Kingsman, an independent intelligence agency of the highest discretion level operation to maintain the order in the world is presented in 'Kingsman: The Secret Service'. In 'Kingsman: The Golden Circle' the main characters are facing new challenge. They discover an allied spy organization called Statesman in America founded the same time as they were, as their headquarters are destroyed and world is in danger. These two secret organizations unite to defeat the common merciless enemy in order to save the world and this new adventures becomes a real challenge testing agents' strength and wits to the limit.
If the first played like a simultaneous homage to and parody of Sean Connery's Bond, the second feels like a straight riff on the Roger Moore era: bloated, self-conscious, and smug, with only the occasional flash of nasty wit to put the edge on.

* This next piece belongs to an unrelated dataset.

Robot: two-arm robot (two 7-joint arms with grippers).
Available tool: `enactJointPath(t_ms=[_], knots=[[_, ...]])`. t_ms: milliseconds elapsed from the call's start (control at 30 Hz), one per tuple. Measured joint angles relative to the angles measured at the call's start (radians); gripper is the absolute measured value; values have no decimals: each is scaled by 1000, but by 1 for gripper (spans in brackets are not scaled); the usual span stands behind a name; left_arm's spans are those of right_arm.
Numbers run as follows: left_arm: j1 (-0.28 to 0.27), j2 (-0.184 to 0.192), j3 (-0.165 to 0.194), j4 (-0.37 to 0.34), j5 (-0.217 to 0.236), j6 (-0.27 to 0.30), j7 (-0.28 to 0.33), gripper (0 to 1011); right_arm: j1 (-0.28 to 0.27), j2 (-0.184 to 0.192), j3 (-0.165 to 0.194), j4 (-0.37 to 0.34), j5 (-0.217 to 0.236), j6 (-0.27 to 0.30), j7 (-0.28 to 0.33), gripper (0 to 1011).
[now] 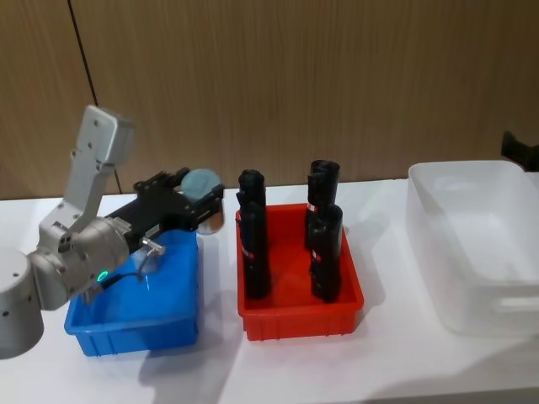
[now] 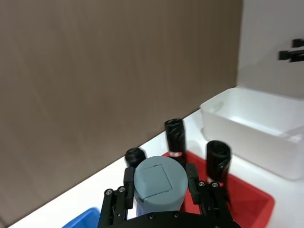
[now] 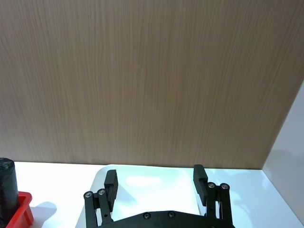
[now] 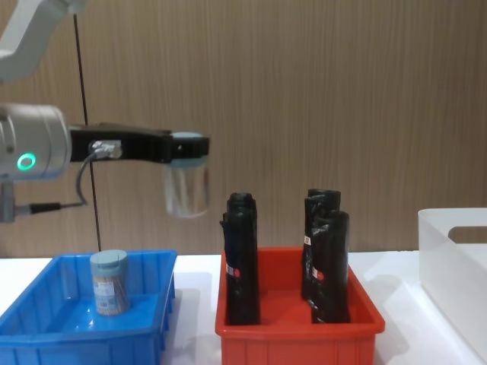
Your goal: Pick the cotton swabs from the blue box and place them into the white box.
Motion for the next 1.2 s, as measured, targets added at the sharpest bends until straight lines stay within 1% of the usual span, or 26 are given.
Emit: enactJointPath(t_ms=[100,200,233,300,333,367,433,500,633,733,800,833,1033,1200], knots=[[-14,-5,4,-2,-4,-3,-53,660,0,0,0,0,0,0,0,1002],[-25,-9,7,-1,-7,-5,-87,660,0,0,0,0,0,0,0,1002],[-31,-11,9,2,-8,-6,-109,660,0,0,0,0,0,0,0,1002],[-40,-15,11,7,-10,-6,-130,660,0,0,0,0,0,0,0,1002],[-50,-19,14,14,-12,-7,-155,660,0,0,0,0,0,0,0,1002],[-50,-19,14,14,-12,-7,-155,660,0,0,0,0,0,0,0,1002],[-63,-25,17,26,-14,-7,-190,660,0,0,0,0,0,0,0,1002],[-83,-34,22,46,-20,-7,-238,660,0,0,0,0,0,0,0,1002],[-110,-46,27,74,-25,-3,-284,660,0,0,0,0,0,0,0,1002],[-146,-65,35,120,-31,2,-340,660,0,0,0,0,0,0,0,1002],[-163,-73,38,137,-32,4,-362,660,0,0,0,0,0,0,0,1002],[-177,-80,42,157,-34,6,-379,660,0,0,0,0,0,0,0,1002],[-227,-106,52,218,-38,12,-438,660,0,0,0,0,0,0,0,1002],[-252,-119,58,249,-40,15,-467,660,0,0,0,0,0,0,0,1002]])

The length of Kingsman: The Golden Circle makes it impossible to sustain momentum, and though parts of it are enjoyable enough, it wears out its welcome before the third act even begins.
[Matthew] Vaughn hasn't only run out of things to say but people to hate, and without that underlying aggression, the movie feels like it's just going through the motions. Better luck next time, bruv.
The first was a surprisingly good spoof of James Bond movies. This sequel, however, has no satire, no clever, funny lines; in fact it's almost 2 1/2 hours of nothingness but lots of silly fights and exploding people.
It's James Bond on laughing gas and too much of everything. Those who hated the first film will be double irritated. Screw 'em. True Kingsman fans will appreciate that the sequel lays on the violence, sex and politics three times thicker.
High-powered and blinged to the hilt, with a lickety-split pace youngsters might expect of action movies these days - and an amount of visual invention they may not.
Much, much more of the same - two hours and 20 bombastic minutes of it, longer than almost every Bond except the most recent batch and just as devoid of laughs, though not for want of trying.
The movie is too long, too violent, too silly-too everything. Yet for those who enjoyed the original Kingsman, it is a more than adequate second act. To put it another way: First time satire, second time farce.